The structure of the budgets for the three Rio Conventions clearly incorporates a division between assessed and voluntary funding and is central to the examination of the relationship between secretariats and member states. Beginning with the first COP for each Rio Convention, the parties have adopted a single operational budget for each convention (referred to here as the core budget). The core budget is based on assessed contributions, using the UN scale of assessments to determine each party’s contribution. Each CBD budget even specifies that the total of this core budget is the “budget to be shared by parties.”Footnote 6 A close examination of the level of assessed funding reveals that it has remained fairly constant throughout the Rio Conventions’ history and is generally aimed at supporting the basic framework of the MEA that the parties established (see Figure 6.1). Earmarked and voluntary funds are directed to the funders’ preferred activities and may therefore focus on projects identified by an entrepreneurial secretariat. However, even these voluntary funds are not always easy to use, even if secured, as parties have instituted constraints on both assessed and voluntary budgets in some budget decisions, often in response to secretariat-initiated efforts. We begin this examination with a focus on parties’ approach to setting the core budget levels for the three Rio Conventions, followed by an overview of the differences between the core and supplementary budgets for the conventions.

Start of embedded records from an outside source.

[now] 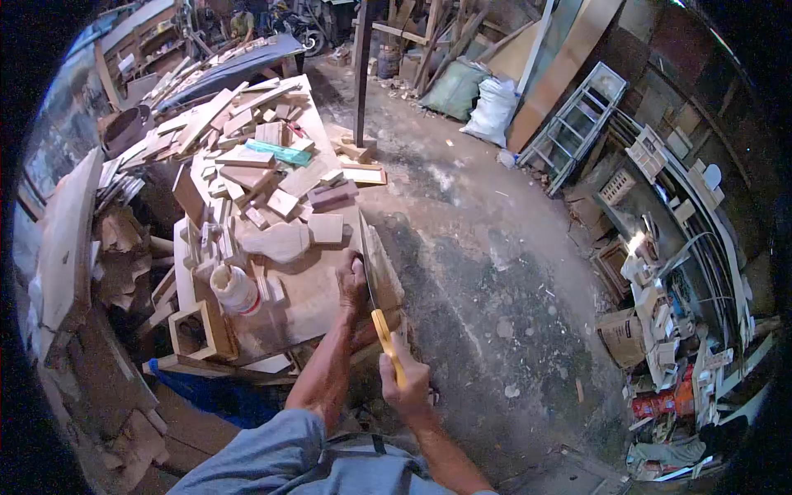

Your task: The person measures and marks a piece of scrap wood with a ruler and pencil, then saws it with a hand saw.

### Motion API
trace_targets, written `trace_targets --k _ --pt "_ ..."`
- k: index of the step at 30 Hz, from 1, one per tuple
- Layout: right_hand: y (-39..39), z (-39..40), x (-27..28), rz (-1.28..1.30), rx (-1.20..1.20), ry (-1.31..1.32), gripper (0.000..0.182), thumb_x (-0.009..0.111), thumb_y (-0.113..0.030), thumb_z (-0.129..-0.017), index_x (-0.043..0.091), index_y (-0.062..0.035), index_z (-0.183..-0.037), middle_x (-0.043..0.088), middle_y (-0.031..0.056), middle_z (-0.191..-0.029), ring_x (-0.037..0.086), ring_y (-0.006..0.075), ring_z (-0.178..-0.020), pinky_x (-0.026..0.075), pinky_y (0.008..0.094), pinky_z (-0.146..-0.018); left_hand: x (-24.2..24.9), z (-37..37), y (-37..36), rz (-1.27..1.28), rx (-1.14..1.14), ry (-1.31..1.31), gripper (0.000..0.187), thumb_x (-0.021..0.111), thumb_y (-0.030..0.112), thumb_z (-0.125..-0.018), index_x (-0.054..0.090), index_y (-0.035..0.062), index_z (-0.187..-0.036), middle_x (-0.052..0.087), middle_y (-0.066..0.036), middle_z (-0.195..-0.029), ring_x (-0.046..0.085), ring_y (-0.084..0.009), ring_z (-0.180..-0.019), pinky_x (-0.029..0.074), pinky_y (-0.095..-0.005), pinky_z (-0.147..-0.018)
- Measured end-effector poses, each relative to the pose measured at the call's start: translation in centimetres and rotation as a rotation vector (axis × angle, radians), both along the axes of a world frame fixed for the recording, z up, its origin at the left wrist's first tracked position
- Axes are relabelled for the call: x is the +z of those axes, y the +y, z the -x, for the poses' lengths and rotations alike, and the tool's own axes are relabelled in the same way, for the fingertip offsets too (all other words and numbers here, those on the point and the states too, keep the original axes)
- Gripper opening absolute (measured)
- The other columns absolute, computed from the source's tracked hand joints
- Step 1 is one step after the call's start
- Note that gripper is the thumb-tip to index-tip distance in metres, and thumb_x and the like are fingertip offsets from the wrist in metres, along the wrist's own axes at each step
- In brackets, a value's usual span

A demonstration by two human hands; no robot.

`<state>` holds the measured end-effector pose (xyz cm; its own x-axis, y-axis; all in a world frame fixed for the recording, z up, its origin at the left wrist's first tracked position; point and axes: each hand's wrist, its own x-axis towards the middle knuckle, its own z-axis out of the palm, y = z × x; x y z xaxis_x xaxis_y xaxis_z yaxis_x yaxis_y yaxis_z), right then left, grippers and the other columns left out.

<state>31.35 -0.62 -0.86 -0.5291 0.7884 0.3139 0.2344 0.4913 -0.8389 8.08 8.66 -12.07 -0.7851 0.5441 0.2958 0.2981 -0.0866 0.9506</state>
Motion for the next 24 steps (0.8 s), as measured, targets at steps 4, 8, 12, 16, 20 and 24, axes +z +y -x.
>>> trace_targets --k 4,8,12,16,20,24 --pt "-2.1 -1.9 0.3 -0.025 -0.012 0.099 0.040 0.066 -0.015 -0.097 0.062 0.0054 -0.131 0.070 0.0276 -0.086 0.071 0.0353 -0.064 0.054 0.0420 -0.055 0.5 1.0 0.8 -0.098 -0.008 0.058 0.023 0.040 0.017 -0.094 0.056 0.0009 -0.093 0.050 -0.017 -0.071 0.052 -0.0283 -0.067 0.045 -0.0436 -0.067" --pt "0.2 0.7 0.7 0.082 -0.010 -0.052 0.041 0.063 -0.014 -0.097 0.061 0.0087 -0.131 0.072 0.0287 -0.099 0.075 0.0361 -0.084 0.059 0.0381 -0.072 2.1 -0.6 -0.3 -0.065 0.039 0.121 0.023 0.041 0.018 -0.092 0.056 0.0012 -0.093 0.051 -0.017 -0.071 0.052 -0.0265 -0.068 0.044 -0.0434 -0.067" --pt "-2.8 -2.4 0.5 -0.079 -0.036 0.064 0.038 0.063 -0.014 -0.097 0.062 0.0079 -0.129 0.069 0.0305 -0.090 0.074 0.0370 -0.074 0.056 0.0413 -0.064 1.1 0.8 0.6 -0.060 -0.005 0.078 0.026 0.041 0.022 -0.092 0.057 0.0010 -0.094 0.052 -0.017 -0.071 0.054 -0.0266 -0.068 0.045 -0.0440 -0.066" --pt "-0.2 0.6 1.0 0.068 -0.021 -0.045 0.040 0.063 -0.014 -0.097 0.063 0.0052 -0.132 0.068 0.0286 -0.082 0.074 0.0336 -0.069 0.056 0.0400 -0.063 1.8 -0.7 -0.4 -0.020 -0.031 -0.008 0.028 0.040 0.023 -0.093 0.057 0.0004 -0.092 0.052 -0.017 -0.069 0.054 -0.0281 -0.066 0.044 -0.0449 -0.064" --pt "-2.0 -2.2 -1.4 -0.172 -0.017 0.137 0.043 0.064 -0.020 -0.099 0.060 0.0030 -0.135 0.069 0.0260 -0.079 0.070 0.0381 -0.062 0.054 0.0452 -0.055 -0.2 0.9 0.9 -0.066 -0.024 0.035 0.029 0.040 0.024 -0.094 0.056 -0.0001 -0.093 0.052 -0.018 -0.070 0.054 -0.0301 -0.066 0.043 -0.0461 -0.065" --pt "0.6 1.4 0.2 0.086 -0.019 -0.116 0.041 0.062 -0.015 -0.097 0.062 0.0065 -0.132 0.072 0.0282 -0.090 0.075 0.0332 -0.074 0.057 0.0391 -0.067 1.6 -1.0 -1.0 -0.009 -0.012 0.055 0.030 0.040 0.025 -0.094 0.056 0.0000 -0.093 0.052 -0.019 -0.072 0.053 -0.0301 -0.068 0.043 -0.0470 -0.066"
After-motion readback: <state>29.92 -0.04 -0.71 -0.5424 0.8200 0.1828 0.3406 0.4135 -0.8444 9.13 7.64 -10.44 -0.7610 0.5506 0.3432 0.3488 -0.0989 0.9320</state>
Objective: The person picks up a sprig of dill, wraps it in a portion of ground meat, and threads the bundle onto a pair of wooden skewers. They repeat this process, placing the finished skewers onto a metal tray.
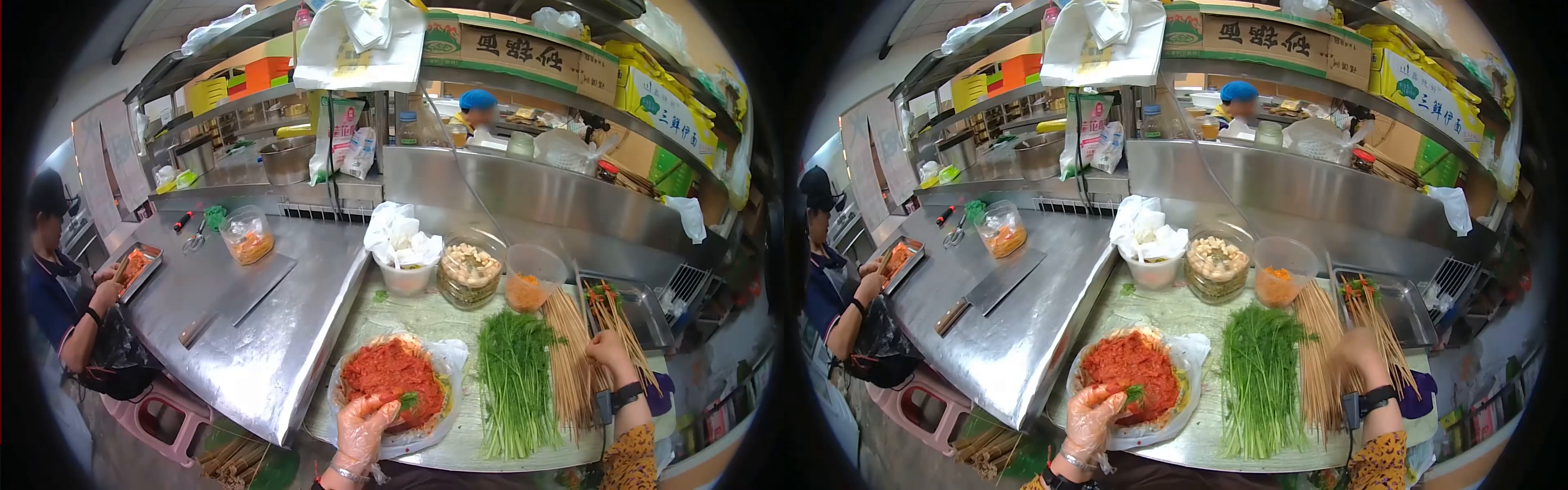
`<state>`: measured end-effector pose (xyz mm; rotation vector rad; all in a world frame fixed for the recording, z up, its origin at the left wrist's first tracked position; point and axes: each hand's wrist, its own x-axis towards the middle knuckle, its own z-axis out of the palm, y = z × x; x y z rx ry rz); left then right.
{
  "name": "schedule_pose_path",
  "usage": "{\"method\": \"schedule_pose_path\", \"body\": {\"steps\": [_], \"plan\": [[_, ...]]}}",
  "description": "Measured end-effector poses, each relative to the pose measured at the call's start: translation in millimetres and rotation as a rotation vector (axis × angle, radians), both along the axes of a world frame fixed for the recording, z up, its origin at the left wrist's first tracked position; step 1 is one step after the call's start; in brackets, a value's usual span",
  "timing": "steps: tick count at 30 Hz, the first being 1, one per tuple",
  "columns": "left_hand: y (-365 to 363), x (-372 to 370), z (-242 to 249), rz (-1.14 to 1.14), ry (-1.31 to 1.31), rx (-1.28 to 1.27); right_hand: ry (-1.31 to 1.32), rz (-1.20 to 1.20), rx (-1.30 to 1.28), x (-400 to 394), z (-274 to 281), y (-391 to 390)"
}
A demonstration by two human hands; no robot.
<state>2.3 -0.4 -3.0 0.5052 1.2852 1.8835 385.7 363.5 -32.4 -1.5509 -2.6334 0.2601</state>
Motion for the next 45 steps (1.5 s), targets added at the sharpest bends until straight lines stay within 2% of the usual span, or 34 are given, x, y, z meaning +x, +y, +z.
{"method": "schedule_pose_path", "body": {"steps": [2, 3, 4, 6, 7, 9, 13, 16, 19, 21, 26, 28, 32, 33, 34, 36, 38, 40, 45], "plan": [[1, 0, 3, 0.03, -0.153, 0.069, 0.535, -0.262, -0.144, -15, 52, -34], [2, 0, 3, 0.029, -0.153, 0.067, 0.647, -0.229, -0.211, -12, 62, -40], [3, 0, 3, 0.034, -0.197, 0.096, 0.646, -0.229, -0.212, -15, 77, -52], [7, -2, 0, 0.047, -0.241, 0.123, 1.205, -0.183, -0.359, -39, 107, -87], [11, -2, -2, 0.071, -0.287, 0.154, 1.2, -0.182, -0.367, -52, 110, -101], [15, 2, 5, 0.072, -0.367, 0.209, 1.6, -0.15, -0.441, -82, 110, -130], [24, 14, 12, 0.021, -0.462, 0.28, 1.729, 0.027, -0.576, -144, 88, -192], [19, 20, 24, 0.022, -0.464, 0.238, 1.74, 0.06, -0.687, -177, 71, -226], [15, 13, 11, 0.049, -0.401, 0.209, 1.836, 0.089, -0.818, -191, 65, -244], [13, 11, 7, 0.053, -0.386, 0.196, 1.808, 0.198, -0.903, -192, 58, -247], [15, 17, 10, 0.053, -0.368, 0.168, 1.693, 0.258, -0.994, -192, 54, -260], [13, 19, 13, 0.055, -0.351, 0.14, 1.513, 0.383, -1.122, -193, 56, -264], [6, 15, 16, 0.013, -0.22, 0.123, 1.388, 0.403, -1.065, -184, 68, -250], [3, 13, 16, -0.032, -0.146, 0.115, 1.498, 0.459, -1.036, -183, 71, -243], [1, 12, 15, -0.08, -0.072, 0.106, 1.5, 0.447, -1.037, -186, 76, -238], [-1, 14, 14, -0.081, -0.075, 0.11, 1.554, 0.343, -0.988, -188, 89, -229], [-2, 12, 13, -0.107, 0.211, -0.001, 1.525, 0.3, -1.016, -194, 85, -218], [-4, 13, 12, -0.119, 0.27, 0.003, 1.515, 0.304, -1.167, -199, 78, -211], [-9, 8, 16, -0.128, 0.46, -0.047, 1.488, 0.285, -1.231, -194, 68, -200]]}}
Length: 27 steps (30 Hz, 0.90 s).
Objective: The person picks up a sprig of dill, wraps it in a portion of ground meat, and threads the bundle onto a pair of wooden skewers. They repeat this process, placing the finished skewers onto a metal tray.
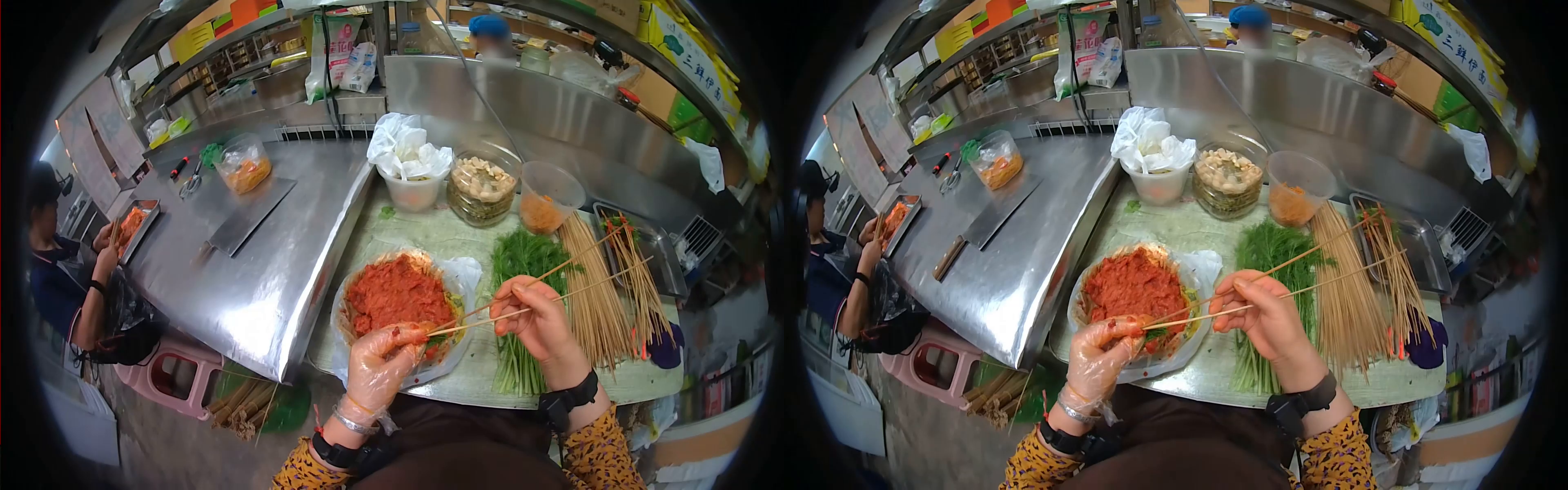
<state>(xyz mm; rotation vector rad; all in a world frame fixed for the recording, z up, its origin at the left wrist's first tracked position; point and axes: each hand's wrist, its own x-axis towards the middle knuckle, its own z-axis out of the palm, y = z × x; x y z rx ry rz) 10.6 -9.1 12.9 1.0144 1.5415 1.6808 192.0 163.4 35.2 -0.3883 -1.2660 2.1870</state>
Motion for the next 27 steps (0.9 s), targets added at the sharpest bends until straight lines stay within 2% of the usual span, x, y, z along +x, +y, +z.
{"method": "schedule_pose_path", "body": {"steps": [2, 6, 8, 12, 14, 17, 21, 23, 27], "plan": [[2, -1, 3, -0.018, 0.106, 0.009, -0.016, 0.001, 0.009, 2, -1, 1], [3, 2, 3, -0.044, 0.016, 0.021, -0.101, -0.02, 0.075, 6, 8, 0], [4, 6, 5, -0.023, -0.179, 0.033, -0.135, -0.028, 0.101, 6, 11, -2], [4, 5, 5, -0.057, -0.265, 0.03, -0.156, -0.08, 0.154, 7, 14, -5], [3, 4, 7, -0.09, -0.542, 0.174, -0.164, -0.093, 0.169, 6, 15, -6], [3, 4, -1, -0.074, -0.608, 0.068, -0.184, -0.103, 0.168, 5, 15, -8], [-1, 2, -2, -0.133, -0.681, 0.067, -0.157, -0.087, 0.142, 2, 12, -6], [0, 2, 0, -0.188, -0.824, 0.093, -0.141, -0.075, 0.132, 1, 12, -5], [0, 2, 1, -0.143, -0.848, 0.108, -0.101, -0.081, 0.118, 4, 11, -5]]}}
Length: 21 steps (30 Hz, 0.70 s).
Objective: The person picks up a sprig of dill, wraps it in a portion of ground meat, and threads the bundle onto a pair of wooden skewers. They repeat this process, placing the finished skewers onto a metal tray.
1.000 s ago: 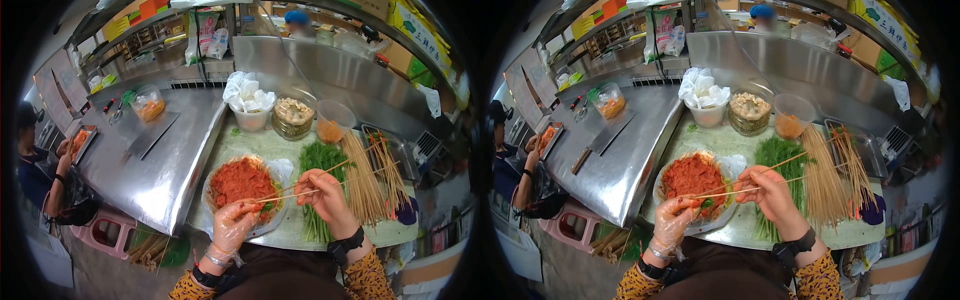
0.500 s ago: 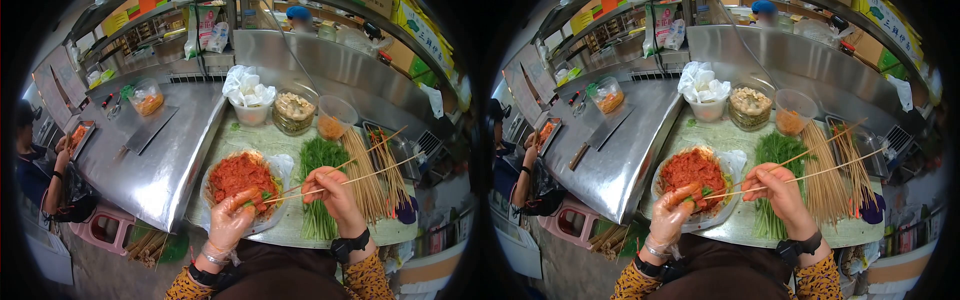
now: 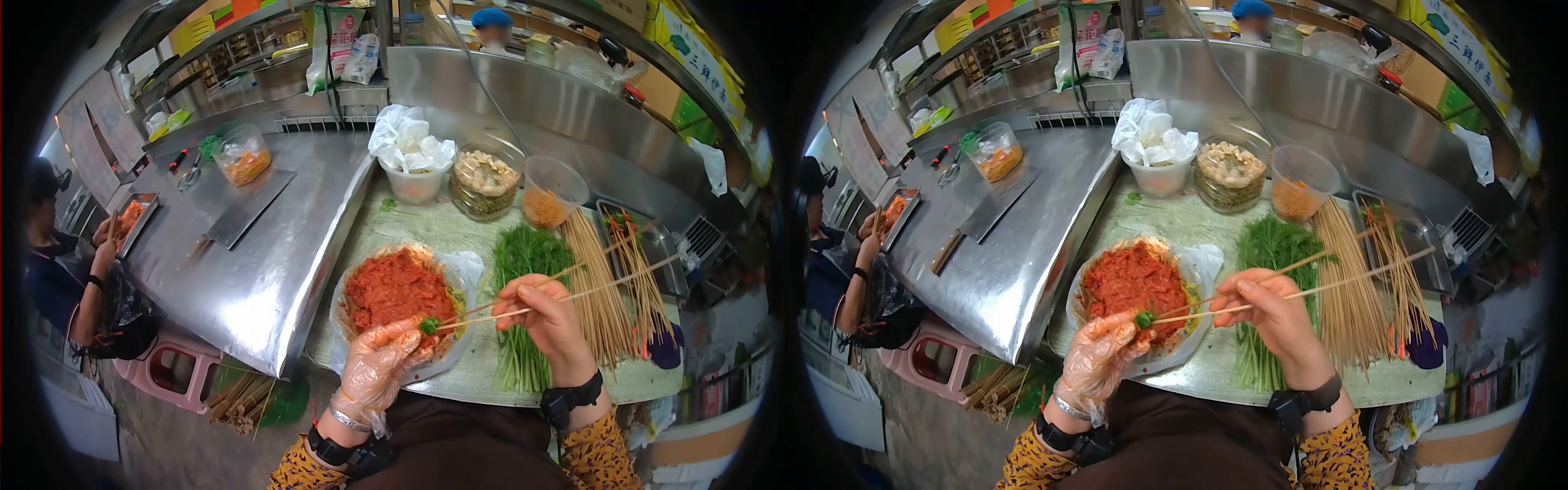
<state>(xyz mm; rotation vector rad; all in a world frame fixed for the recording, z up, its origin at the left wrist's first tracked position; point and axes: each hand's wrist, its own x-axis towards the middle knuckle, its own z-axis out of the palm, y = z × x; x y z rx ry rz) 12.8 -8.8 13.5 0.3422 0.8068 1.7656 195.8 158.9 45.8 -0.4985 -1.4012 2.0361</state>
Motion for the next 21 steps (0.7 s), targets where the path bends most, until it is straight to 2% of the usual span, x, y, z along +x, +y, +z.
{"method": "schedule_pose_path", "body": {"steps": [5, 9, 13, 15, 19, 21], "plan": [[2, -7, -4, 0.157, -0.058, 0.026, 0.142, -0.08, 0.166, 12, -3, -22], [5, -3, -4, 0.185, -0.091, 0.054, 0.069, -0.098, 0.247, 9, -3, -45], [4, -2, -3, 0.21, -0.114, 0.069, 0.109, -0.104, 0.336, 3, -6, -52], [4, -2, -6, 0.213, -0.129, 0.071, 0.11, -0.098, 0.512, 0, -6, -55], [5, -2, -12, 0.225, -0.144, 0.071, 0.078, -0.105, 0.641, -3, -4, -58], [4, -1, -13, 0.235, -0.141, 0.071, 0.034, -0.09, 0.918, -5, -2, -58]]}}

As presented in Figure 6.1, the core budgets of the three Rio Conventions were relatively constant over their first twenty-plus years. Furthermore, the size of the core budgets for the Rio Conventions have been closely and significantly correlated with one another over time (UNFCCC and CBD = .942; UNFCCC and UNCCD = .795; CBD and UNCCD = .714).Footnote 7
Figure 6.1 also illustrates that the adoption of protocols shows up in the supplementary budgets, not the core budget, and does not necessarily result in a lasting increase in the budget. After an initial period at higher levels following the entry into force of the CBD Biosafety and Nagoya Protocols, the CBD budget decreased slightly. The entry into force of the Kyoto Protocol resulted in a lasting higher level of funding for the UNFCCC supplementary budget, although the peak level reached immediately after entry into force was not maintained. The parties have essentially set funding at a maintenance level for the Rio Convention secretariats through the core budgets. Additional activities have required each secretariat to secure specific funding, which implies that the secretariat secured the approval of the funding party but not necessarily the entire COP through negotiated supplementary budget agreements.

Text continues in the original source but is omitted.